**TO DO:**
Go to the line in the data below that contains "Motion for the". Write it out exactly, along with every later line through the last, and nothing else.

- - - - - - -

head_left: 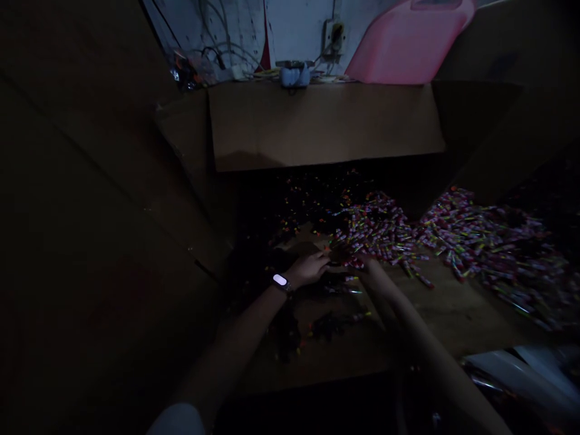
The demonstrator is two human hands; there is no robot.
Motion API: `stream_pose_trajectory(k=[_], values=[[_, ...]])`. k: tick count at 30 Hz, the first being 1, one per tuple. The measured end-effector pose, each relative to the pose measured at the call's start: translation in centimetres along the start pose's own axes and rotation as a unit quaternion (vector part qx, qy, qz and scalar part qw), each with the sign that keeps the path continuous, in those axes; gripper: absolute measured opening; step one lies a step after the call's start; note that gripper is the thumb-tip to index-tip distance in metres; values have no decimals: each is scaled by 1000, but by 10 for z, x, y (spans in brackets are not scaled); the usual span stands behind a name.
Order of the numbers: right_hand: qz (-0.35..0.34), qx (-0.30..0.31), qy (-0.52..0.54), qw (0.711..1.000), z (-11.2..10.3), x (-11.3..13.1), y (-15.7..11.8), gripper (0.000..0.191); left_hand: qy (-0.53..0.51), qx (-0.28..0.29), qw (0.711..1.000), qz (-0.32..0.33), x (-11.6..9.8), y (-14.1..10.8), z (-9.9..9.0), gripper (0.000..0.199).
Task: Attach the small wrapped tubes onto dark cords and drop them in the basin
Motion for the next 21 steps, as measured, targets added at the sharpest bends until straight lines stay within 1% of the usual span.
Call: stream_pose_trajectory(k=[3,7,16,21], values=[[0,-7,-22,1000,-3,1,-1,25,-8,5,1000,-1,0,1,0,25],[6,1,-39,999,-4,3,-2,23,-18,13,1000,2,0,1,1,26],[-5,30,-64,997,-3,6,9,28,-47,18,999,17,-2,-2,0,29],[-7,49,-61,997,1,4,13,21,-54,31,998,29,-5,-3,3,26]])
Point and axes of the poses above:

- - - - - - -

**EXERCISE RESPONSE:**
Motion for the next 21 steps, as measured, targets added at the sharpest bends until straight lines stay within 1% of the usual span.
Call: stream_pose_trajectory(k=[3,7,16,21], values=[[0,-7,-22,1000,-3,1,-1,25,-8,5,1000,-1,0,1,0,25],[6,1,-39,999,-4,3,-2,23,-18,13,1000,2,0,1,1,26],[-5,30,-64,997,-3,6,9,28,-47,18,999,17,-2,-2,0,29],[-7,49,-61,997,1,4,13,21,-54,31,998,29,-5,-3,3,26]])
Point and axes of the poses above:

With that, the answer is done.